Assignment> Starting with the line that contains "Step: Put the" and stopping after the line that contains "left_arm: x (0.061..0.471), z", return each line below exactly as written, with no others.

BEGIN Given data

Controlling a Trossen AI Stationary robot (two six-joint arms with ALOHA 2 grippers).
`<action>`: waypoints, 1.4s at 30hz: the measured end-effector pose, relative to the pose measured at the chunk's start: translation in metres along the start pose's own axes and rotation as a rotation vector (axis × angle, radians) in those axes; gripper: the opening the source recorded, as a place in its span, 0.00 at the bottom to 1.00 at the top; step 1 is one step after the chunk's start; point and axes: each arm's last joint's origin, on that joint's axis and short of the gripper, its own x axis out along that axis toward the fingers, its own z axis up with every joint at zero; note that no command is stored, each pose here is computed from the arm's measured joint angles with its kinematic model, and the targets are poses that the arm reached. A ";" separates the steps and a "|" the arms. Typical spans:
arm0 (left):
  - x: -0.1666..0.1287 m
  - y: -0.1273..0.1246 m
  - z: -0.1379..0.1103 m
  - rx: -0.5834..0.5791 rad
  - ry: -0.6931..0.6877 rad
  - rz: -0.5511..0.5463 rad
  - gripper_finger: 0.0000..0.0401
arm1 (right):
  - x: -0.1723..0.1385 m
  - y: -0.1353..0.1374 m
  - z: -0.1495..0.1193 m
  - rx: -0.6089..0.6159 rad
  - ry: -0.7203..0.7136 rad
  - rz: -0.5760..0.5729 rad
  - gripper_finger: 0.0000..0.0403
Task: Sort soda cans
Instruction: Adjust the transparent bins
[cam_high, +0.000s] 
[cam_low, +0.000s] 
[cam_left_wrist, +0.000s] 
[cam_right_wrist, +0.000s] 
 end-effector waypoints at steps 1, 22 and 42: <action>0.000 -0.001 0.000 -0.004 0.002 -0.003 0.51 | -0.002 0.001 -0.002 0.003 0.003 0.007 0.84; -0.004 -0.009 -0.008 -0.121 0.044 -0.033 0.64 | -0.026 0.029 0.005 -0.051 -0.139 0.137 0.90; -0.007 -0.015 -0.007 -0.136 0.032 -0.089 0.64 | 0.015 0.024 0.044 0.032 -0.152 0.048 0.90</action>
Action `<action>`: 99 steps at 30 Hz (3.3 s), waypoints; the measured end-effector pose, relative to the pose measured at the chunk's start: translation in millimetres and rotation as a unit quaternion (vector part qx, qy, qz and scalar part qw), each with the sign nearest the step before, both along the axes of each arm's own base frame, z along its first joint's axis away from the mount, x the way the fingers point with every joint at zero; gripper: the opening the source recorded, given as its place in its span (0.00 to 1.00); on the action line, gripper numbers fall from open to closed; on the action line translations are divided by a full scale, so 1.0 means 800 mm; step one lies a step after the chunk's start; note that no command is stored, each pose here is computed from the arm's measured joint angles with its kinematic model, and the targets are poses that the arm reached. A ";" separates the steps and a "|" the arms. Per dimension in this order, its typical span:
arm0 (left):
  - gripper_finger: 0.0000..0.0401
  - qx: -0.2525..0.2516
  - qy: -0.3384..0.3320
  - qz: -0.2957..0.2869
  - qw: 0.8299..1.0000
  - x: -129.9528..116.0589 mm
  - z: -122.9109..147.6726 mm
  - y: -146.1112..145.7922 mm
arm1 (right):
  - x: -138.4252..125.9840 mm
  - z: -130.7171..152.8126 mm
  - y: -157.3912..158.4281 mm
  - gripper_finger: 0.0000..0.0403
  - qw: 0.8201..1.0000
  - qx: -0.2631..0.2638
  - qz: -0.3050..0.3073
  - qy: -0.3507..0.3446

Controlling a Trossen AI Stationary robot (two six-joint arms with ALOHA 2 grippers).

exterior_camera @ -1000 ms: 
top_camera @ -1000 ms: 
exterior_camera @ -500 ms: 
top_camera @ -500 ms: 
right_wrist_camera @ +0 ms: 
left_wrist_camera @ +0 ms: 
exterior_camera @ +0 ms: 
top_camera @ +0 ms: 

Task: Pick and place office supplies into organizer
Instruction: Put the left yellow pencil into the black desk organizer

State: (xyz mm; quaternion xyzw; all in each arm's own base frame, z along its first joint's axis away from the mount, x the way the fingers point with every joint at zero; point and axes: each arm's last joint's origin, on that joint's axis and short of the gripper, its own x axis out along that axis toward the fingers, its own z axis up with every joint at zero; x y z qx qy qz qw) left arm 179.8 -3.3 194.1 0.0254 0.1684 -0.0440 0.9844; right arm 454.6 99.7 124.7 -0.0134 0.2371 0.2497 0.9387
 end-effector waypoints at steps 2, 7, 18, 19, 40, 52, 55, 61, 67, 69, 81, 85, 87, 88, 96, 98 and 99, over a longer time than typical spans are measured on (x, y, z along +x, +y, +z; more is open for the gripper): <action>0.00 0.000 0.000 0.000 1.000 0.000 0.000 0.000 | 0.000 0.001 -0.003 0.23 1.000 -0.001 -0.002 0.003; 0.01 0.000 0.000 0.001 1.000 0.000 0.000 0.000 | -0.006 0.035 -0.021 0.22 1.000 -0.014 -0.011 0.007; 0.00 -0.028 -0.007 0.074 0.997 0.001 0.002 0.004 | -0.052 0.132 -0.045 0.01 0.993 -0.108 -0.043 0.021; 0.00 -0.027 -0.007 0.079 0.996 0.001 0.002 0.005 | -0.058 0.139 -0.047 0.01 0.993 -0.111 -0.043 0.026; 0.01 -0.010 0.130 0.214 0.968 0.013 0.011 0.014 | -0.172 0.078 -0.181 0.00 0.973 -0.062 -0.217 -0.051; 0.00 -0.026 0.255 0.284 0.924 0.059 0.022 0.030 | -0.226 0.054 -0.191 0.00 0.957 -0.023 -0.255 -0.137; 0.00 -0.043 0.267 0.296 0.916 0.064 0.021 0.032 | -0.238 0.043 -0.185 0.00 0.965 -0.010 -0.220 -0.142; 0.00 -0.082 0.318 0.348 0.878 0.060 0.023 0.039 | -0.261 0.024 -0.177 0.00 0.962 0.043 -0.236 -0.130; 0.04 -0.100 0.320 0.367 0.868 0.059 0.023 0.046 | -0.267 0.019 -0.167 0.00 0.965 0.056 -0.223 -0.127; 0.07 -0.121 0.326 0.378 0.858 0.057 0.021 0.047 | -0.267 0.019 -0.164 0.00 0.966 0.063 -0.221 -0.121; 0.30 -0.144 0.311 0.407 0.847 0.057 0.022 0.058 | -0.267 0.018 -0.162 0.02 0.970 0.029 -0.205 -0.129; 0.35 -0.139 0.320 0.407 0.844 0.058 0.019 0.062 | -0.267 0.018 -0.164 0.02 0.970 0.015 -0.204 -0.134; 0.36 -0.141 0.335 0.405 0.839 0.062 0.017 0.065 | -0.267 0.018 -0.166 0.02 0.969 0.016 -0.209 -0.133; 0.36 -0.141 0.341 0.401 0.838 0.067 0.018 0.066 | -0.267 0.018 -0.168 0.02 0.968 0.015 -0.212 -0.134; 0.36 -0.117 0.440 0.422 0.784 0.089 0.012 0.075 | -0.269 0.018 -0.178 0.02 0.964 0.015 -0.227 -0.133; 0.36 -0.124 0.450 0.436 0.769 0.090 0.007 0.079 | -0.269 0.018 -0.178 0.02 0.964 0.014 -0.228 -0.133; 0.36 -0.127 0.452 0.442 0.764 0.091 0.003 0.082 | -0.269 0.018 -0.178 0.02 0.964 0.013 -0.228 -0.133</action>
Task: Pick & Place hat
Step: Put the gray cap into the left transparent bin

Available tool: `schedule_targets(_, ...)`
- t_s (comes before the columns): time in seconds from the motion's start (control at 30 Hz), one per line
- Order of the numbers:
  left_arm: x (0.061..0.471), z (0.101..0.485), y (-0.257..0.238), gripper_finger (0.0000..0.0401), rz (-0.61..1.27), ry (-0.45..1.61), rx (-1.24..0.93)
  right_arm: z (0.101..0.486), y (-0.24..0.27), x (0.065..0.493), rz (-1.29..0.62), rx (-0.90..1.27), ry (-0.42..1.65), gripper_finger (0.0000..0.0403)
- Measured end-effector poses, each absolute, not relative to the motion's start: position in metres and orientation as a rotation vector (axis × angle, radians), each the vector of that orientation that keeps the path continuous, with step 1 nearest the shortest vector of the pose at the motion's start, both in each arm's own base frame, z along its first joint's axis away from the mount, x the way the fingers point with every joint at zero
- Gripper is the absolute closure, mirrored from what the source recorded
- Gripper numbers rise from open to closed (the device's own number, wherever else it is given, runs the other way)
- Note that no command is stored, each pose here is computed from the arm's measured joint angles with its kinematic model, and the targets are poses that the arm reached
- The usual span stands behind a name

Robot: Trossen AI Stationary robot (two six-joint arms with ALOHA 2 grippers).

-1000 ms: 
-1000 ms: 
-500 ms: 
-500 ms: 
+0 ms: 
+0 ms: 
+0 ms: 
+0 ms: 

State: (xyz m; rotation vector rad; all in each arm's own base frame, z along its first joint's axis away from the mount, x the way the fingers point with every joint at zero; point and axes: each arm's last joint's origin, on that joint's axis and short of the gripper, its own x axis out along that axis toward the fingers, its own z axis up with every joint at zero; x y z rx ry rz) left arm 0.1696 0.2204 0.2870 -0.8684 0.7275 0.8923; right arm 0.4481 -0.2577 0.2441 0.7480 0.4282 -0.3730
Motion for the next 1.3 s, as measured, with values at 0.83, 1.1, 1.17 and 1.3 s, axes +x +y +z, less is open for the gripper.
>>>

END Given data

Solution to this exercise>
Step: Put the gray cap into the left transparent bin

Available tool: `schedule_targets(_, ...)`
- t_s (comes before the columns): time in seconds from the motion's start (control at 30 Hz), one per line
- Order of the numbers:
  left_arm: x (0.061..0.471), z (0.101..0.485), y (-0.257..0.238), gripper_finger (0.0000..0.0401), rz (-0.61..1.27), ry (-0.45..1.61), rx (-1.24..0.93)

Work on this exercise is complete.